» **Your goal**:
Set down, word for word, each line from the top of the data through the line that has "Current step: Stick"; omit every picture.

Start of Information

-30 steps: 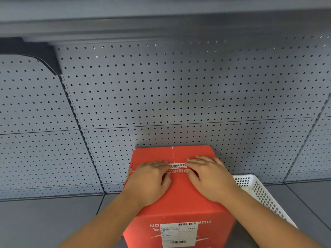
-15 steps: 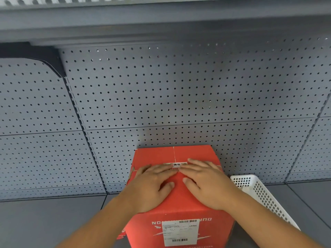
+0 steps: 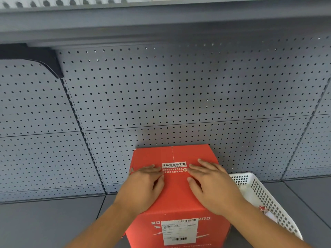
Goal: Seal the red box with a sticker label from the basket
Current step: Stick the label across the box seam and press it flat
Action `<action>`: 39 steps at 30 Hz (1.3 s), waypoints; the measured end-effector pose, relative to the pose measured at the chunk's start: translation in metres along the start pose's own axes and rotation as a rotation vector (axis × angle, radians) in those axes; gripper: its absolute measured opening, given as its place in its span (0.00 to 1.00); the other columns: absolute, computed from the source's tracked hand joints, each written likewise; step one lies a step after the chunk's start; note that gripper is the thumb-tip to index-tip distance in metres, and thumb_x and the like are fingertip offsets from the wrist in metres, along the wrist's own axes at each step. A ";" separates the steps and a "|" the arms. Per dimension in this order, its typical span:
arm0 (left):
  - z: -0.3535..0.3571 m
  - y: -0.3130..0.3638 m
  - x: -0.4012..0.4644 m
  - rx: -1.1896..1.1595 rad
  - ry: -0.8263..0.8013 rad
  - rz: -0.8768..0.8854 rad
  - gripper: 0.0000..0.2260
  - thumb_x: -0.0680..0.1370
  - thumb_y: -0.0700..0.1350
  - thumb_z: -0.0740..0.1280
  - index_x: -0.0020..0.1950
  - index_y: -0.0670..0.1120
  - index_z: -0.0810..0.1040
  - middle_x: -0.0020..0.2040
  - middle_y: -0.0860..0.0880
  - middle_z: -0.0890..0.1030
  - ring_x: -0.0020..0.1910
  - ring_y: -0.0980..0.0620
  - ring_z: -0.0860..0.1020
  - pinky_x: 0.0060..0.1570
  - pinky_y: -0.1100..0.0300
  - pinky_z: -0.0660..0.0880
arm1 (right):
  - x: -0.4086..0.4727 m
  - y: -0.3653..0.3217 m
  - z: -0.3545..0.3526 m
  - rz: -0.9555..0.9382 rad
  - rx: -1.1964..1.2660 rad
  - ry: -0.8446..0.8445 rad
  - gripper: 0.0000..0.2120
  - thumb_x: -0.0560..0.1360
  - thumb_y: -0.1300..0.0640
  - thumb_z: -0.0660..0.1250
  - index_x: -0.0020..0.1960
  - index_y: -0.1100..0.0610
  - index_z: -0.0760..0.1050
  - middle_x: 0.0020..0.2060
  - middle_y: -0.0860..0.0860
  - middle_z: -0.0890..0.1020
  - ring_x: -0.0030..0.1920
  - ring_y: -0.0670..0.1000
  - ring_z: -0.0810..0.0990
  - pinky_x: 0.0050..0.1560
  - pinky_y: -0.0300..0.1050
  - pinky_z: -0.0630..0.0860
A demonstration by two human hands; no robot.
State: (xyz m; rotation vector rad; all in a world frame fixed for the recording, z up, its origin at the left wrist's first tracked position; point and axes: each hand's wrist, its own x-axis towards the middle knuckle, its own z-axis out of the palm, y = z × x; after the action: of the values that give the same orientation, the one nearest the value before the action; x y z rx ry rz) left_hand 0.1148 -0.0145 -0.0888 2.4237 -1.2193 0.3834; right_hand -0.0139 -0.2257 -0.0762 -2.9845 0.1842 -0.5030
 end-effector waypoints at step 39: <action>-0.005 0.000 0.003 -0.013 -0.122 0.055 0.21 0.81 0.58 0.57 0.73 0.58 0.72 0.75 0.51 0.72 0.76 0.53 0.65 0.73 0.66 0.51 | 0.002 -0.012 0.001 0.021 0.060 -0.143 0.31 0.81 0.35 0.44 0.80 0.45 0.55 0.80 0.41 0.59 0.80 0.43 0.50 0.80 0.53 0.46</action>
State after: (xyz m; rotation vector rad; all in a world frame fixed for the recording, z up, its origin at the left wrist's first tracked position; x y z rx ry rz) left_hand 0.1159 -0.0145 -0.0826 2.4372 -1.3382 0.2458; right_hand -0.0110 -0.2143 -0.0748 -2.9416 0.1839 -0.2866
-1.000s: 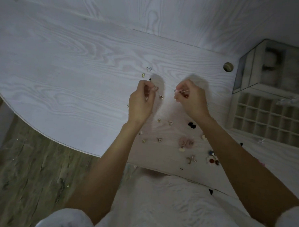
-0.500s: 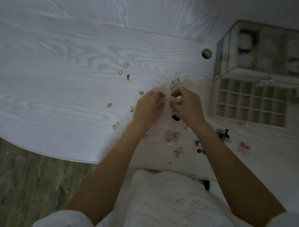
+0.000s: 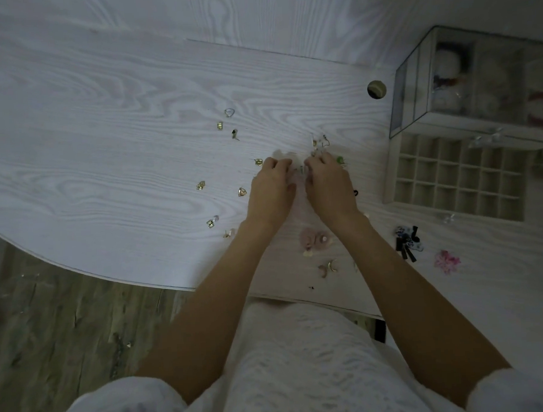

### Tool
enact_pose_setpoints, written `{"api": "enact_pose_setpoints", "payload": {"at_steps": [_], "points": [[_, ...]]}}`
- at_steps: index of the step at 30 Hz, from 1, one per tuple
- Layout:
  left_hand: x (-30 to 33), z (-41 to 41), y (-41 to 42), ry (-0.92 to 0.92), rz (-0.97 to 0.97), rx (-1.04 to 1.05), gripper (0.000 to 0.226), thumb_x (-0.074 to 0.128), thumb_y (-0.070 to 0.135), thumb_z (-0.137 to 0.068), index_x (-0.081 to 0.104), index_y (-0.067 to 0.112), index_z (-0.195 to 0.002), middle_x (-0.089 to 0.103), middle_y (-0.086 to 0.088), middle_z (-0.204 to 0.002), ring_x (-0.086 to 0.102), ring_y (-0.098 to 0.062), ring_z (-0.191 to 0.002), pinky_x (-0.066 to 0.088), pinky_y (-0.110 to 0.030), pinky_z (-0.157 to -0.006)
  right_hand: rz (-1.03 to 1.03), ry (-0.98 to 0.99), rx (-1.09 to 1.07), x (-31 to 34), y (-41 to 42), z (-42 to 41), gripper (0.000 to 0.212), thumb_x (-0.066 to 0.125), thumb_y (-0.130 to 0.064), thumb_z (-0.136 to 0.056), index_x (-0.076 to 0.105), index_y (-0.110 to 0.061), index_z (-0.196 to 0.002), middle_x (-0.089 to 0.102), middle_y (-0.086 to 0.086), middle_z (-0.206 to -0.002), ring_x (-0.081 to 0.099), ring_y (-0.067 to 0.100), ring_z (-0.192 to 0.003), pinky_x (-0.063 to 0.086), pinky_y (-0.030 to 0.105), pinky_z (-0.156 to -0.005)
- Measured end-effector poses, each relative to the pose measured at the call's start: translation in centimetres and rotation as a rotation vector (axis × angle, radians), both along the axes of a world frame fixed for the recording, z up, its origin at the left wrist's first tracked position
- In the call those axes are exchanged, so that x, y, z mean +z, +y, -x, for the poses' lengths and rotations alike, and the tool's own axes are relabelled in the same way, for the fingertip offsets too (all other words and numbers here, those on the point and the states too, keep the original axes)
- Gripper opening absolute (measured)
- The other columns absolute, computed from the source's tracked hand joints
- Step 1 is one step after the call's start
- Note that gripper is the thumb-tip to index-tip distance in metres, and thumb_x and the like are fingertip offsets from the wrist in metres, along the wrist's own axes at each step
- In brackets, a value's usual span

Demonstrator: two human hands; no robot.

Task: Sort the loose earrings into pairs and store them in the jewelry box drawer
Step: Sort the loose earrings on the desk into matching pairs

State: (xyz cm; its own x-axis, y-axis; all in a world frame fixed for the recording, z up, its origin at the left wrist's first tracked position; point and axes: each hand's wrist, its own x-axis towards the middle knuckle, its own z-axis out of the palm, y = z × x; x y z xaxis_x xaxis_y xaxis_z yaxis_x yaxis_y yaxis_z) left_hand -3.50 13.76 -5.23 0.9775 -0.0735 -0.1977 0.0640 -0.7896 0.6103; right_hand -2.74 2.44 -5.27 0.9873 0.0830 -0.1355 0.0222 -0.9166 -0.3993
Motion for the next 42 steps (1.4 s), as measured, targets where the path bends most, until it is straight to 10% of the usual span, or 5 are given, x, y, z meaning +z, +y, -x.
{"api": "enact_pose_setpoints", "payload": {"at_steps": [13, 22, 28, 42], "points": [[-0.2, 1.6, -0.5, -0.029, 0.087, 0.069, 0.030, 0.049, 0.000, -0.088, 0.060, 0.003, -0.115, 0.061, -0.019, -0.102, 0.058, -0.030, -0.091, 0.043, -0.032, -0.077, -0.126, 0.047, -0.052, 0.2, 0.2, 0.6, 0.019, 0.053, -0.007, -0.089, 0.061, -0.005, -0.105, 0.060, 0.012, -0.101, 0.053, 0.024, -0.093, 0.025, 0.018, -0.069], [3.1, 4.1, 6.2, -0.091, 0.152, 0.188, 0.020, 0.056, 0.015, -0.089, 0.067, 0.016, -0.107, 0.070, 0.001, -0.096, 0.063, -0.012, -0.077, 0.052, -0.027, -0.073, -0.287, -0.064, 0.025, 2.6, -0.1, 1.4, 0.026, 0.055, 0.003, -0.082, 0.063, -0.006, -0.106, 0.061, 0.011, -0.101, 0.059, 0.020, -0.085, 0.052, 0.038, -0.077], [2.6, 6.2, 10.9, -0.113, -0.148, 0.431, 0.020, 0.056, 0.034, -0.088, 0.068, 0.021, -0.097, 0.072, 0.004, -0.080, 0.066, -0.015, -0.075, 0.051, -0.030, -0.072, -0.181, -0.092, 0.181, 1.8, 2.7, -0.7, 0.024, 0.054, 0.000, -0.085, 0.066, -0.009, -0.104, 0.065, 0.009, -0.103, 0.060, 0.023, -0.093, 0.050, 0.035, -0.075], [-0.6, 4.0, 8.5, -0.144, -0.246, 0.088, 0.015, 0.063, 0.024, -0.083, 0.067, 0.016, -0.095, 0.066, -0.007, -0.091, 0.055, -0.032, -0.085, 0.040, -0.038, -0.071, -0.164, 0.038, 0.358, -0.5, 4.8, -1.3, 0.010, 0.063, -0.008, -0.084, 0.066, -0.008, -0.093, 0.064, 0.008, -0.094, 0.061, 0.023, -0.085, 0.053, 0.041, -0.075]]}}
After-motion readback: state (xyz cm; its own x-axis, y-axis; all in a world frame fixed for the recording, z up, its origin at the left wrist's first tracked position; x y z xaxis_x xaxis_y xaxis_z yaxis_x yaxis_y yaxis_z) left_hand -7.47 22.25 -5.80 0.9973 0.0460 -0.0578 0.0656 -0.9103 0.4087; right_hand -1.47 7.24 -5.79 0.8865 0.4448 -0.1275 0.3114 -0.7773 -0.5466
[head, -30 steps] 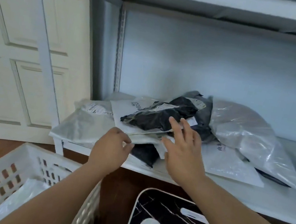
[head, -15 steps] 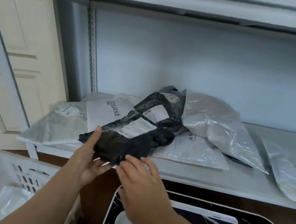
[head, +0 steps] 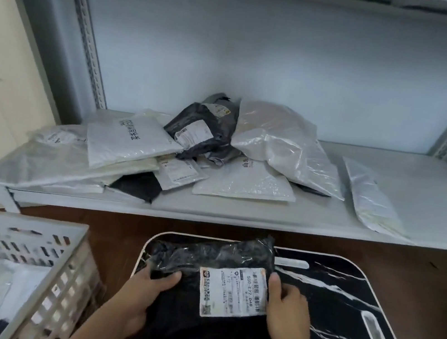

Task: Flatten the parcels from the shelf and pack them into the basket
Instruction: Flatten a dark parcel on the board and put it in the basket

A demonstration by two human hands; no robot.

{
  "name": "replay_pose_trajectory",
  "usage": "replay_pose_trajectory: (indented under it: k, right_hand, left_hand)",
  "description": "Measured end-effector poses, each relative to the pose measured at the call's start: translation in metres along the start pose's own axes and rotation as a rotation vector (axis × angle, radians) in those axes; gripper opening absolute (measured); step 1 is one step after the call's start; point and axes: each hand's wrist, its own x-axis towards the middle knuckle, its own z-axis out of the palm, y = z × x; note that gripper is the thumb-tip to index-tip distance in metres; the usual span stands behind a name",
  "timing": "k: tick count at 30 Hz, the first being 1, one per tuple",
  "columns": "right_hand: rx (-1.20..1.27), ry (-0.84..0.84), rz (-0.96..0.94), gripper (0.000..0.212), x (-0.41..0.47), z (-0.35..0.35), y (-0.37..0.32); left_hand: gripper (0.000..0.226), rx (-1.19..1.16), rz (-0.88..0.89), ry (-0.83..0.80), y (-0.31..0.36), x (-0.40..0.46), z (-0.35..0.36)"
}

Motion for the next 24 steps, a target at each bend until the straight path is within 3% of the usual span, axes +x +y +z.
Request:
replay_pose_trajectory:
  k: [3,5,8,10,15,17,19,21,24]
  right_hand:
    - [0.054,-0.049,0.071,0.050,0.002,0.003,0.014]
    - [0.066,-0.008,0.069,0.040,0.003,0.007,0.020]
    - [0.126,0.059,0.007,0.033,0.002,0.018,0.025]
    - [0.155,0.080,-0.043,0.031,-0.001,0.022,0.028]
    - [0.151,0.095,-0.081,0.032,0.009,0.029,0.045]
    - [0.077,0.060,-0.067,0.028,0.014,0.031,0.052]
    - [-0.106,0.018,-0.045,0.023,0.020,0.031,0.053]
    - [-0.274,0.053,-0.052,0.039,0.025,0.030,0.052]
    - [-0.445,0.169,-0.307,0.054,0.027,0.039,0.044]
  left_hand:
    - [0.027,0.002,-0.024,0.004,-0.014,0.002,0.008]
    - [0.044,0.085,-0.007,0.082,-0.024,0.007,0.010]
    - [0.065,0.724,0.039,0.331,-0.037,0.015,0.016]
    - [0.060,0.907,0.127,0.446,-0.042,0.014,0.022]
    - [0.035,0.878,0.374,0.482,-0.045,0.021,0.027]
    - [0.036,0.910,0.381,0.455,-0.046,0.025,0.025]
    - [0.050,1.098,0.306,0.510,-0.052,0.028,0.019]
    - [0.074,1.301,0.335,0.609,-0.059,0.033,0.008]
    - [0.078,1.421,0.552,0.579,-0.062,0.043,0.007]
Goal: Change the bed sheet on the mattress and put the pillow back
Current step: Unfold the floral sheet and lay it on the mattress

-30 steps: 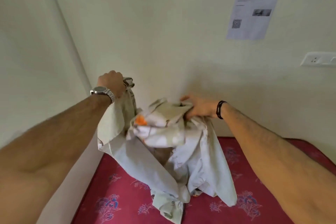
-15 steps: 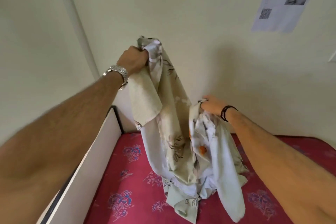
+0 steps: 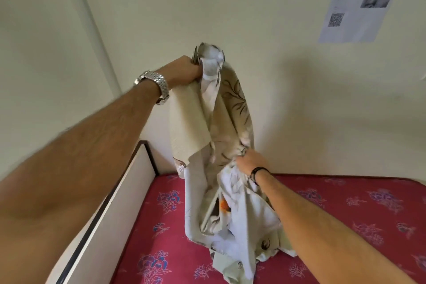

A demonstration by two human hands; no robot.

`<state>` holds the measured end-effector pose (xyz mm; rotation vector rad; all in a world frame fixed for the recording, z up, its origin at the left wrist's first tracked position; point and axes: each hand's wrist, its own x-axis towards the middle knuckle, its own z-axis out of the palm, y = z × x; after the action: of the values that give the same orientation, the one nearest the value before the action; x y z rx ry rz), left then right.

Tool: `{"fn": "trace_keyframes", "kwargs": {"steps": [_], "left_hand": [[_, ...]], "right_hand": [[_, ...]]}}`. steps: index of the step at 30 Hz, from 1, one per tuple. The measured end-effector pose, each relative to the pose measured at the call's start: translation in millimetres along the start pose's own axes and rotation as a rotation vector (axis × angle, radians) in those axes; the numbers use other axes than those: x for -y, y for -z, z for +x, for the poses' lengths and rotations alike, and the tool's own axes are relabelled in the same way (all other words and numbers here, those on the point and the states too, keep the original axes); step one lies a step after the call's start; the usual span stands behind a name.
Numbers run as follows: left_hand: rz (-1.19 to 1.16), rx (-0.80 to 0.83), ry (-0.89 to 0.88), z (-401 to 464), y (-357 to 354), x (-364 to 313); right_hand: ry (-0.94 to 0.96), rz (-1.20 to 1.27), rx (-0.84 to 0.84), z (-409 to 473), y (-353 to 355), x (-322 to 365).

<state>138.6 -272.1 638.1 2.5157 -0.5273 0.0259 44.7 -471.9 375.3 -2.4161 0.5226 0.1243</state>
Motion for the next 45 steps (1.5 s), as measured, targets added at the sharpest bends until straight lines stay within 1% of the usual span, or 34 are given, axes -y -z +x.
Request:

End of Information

» **Task result**:
-30 steps: 
-15 steps: 
+0 steps: 
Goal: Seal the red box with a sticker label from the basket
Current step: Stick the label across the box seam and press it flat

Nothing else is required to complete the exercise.